From the reviews of the second edition:

"The aim of this book, as stated in the preface is 'To Teach Numerics along with Diffpack'. ... I feel that the author has been successful with the stated aim, and the content is well directed to the target audience ... . This book will be very useful ... for graduate students or researchers, who intend working with DIFFPACK. It provides an excellent advanced tutorial and users manual for DIFFPACK, while also providing a wealth of first hand computational experience presented by an excellent computational scientist." (Stephen Roberts, gazette The Australian Mathematical Society, Vol. 32 (5), 2005)

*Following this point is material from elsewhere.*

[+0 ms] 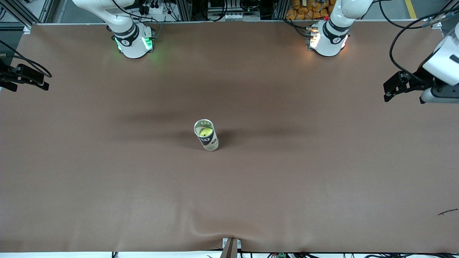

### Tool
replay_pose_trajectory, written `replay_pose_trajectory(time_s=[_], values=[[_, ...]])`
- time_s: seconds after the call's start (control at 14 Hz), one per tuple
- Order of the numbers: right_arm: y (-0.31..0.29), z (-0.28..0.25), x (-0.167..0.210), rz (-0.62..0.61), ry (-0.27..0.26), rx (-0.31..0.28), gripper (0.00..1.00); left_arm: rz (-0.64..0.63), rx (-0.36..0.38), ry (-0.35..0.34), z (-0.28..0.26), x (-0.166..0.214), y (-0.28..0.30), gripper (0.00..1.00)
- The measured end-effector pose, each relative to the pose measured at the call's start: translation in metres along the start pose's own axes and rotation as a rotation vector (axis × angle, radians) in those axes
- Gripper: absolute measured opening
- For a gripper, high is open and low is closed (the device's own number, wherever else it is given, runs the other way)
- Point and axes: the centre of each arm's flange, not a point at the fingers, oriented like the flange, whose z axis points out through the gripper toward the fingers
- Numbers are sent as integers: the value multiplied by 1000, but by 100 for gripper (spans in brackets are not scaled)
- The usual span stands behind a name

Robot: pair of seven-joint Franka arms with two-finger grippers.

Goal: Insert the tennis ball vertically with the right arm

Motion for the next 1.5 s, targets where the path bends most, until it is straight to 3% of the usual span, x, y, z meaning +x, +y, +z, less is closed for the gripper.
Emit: replay_pose_trajectory(time_s=[0.29, 1.5], values=[[0, 0, 0, 0, -1, 0, 100, -3, -46, -27, 7, 9, -11, 100], [3, -2, 0, 5, 8, 0, 100, -4, -20, 17, -29, -9, -7, 100]])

"The present book can be considered to be a sort of handbook for Diffpack, yet it is more than just that. ... No one planning to use Diffpack is likely not to benefit from this presentation." (H. Muthsam, Monatshefte für Mathematik, Vol. 143 (4), 2004)

"The present version improves and corrects the text, adds new material, and updates the book to match the version 4.0 of the C++ software package Diffpack. ... this is a very useful book for the users of Diffpack. However, this book deserves a wider readership than the users of Diffpack, because it provides valuable insights of object oriented numerics and state-of-the-art program development using standard tools for numerical programming, data visualization, and scripting techniques based on Perl." (Matti Vuorinen, Zentralblatt MATH, Vol. 1037 (12), 2004)

"This large monograph ... is devoted to an updated presentation of the most important numerical techniques for solving partial differential equations using the software Diffpack Programming. ... Many figures and tables make explanation much more easier, in addition a collection of examples are discussed with many details. ... In addition a complete bibliography and full index is added. In conclusion this book will be certainly very helpful to everybody involving in numericalsimulations and having Diffpack software." (Stéphane Métens, Physicalia, Vol. 26 (1), 2004)

"This is the second edition of a popular tutorial on the numerical solution of partial differential equations (PDEs). ... has over 150 exercises and a comparable number of worked-out examples together with computational code. There is an extensive bibliography of 156 references for further reading. ... it should be of interest and use to researchers and practitioners working in computational mechanics and to students aspiring to enter that field. It should make a good text for graduate-level numeric courses. Purchase by libraries is recommended." (RL Huston, Applied Mechanics Reviews, Vol. 56 (6), 2003)